The surface area of a square pyramid is expressed as:

SA = [tex]a^2 + 2a \sqrt{\frac{a^2}{4}+h^2 }[/tex]

The volume of a square pyramid is expressed as:

Volume = [tex]a^2*\frac{h}{3}[/tex]

Where a is the base edge and h is the height.

From the figure a = 6cm

First, we determine the h, using pythagorean theorem:

h² = 5² - (6/2)²

h² = 5² - 3²

h² = 25 - 9

h² = 16

h = √16

h = 4 cm

Solving for surface area:

SA = [tex]a^2 + 2a \sqrt{\frac{a^2}{4}+h^2 }[/tex]

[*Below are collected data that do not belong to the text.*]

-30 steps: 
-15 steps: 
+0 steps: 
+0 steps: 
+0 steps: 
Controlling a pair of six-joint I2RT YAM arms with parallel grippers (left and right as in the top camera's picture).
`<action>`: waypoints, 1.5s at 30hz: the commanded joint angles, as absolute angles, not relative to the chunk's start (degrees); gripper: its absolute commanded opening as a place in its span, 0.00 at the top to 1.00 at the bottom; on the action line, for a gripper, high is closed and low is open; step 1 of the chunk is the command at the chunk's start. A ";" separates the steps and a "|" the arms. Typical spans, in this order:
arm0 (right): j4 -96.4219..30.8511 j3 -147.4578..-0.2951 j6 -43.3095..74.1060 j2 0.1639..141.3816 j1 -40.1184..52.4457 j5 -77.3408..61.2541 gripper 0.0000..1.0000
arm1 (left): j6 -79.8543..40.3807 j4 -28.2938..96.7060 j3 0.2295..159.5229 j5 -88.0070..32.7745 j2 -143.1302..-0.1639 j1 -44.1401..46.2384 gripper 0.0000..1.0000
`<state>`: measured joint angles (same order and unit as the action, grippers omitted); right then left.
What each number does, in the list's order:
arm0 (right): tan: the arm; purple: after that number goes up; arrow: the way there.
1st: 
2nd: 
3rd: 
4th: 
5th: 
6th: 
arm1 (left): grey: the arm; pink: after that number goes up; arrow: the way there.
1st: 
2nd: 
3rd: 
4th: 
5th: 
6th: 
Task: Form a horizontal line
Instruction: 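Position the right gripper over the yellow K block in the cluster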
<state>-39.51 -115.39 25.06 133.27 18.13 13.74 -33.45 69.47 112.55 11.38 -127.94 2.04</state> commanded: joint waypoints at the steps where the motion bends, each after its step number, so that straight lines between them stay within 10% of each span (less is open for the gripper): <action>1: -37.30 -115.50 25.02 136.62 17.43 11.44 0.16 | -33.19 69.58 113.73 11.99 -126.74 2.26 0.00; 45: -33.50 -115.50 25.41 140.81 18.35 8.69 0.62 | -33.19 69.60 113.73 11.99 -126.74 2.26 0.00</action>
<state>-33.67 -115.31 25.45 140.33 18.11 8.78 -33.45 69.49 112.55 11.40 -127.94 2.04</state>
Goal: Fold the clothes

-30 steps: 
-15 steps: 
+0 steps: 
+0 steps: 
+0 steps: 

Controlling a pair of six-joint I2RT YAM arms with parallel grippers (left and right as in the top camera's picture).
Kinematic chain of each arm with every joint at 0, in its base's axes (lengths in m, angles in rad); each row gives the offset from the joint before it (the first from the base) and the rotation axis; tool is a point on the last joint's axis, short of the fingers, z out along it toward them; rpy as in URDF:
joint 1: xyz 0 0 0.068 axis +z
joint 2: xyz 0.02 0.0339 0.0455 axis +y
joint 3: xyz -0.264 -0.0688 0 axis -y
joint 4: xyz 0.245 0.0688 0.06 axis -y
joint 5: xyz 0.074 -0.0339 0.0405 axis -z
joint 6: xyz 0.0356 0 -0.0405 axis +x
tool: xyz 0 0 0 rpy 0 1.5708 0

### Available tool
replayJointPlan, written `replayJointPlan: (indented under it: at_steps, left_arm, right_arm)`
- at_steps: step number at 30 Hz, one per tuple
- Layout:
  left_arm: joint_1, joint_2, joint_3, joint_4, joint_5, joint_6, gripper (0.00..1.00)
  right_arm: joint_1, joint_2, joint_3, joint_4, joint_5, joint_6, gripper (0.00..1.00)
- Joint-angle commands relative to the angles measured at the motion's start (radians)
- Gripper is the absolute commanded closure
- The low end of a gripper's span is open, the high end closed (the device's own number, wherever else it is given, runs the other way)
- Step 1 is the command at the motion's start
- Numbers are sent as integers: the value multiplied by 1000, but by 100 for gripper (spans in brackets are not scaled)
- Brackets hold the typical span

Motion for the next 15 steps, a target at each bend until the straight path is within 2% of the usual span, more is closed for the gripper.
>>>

[tex]= a^2 + 2a \sqrt{\frac{a^2}{4}+h^2 }\\\\= 6^2 + 2*6 \sqrt{\frac{6^2}{4}+4^2 }\\\\= 36 + 12 \sqrt{\frac{36}{4}+16 }\\\\= 36 + 12 (5)\\\\= 36 + 60\\\\= 96 cm^2[/tex]

Solving for the volume:

Volume = [tex]a^2*\frac{h}{3}[/tex]

[tex]= a^2*\frac{h}{3}\\\\= 6^2*\frac{4}{3}\\\\= 36*\frac{4}{3}\\\\=\frac{144}{3}\\\\= 48 cm^3[/tex]

Therefore, the volume is 48 cubic centimeters.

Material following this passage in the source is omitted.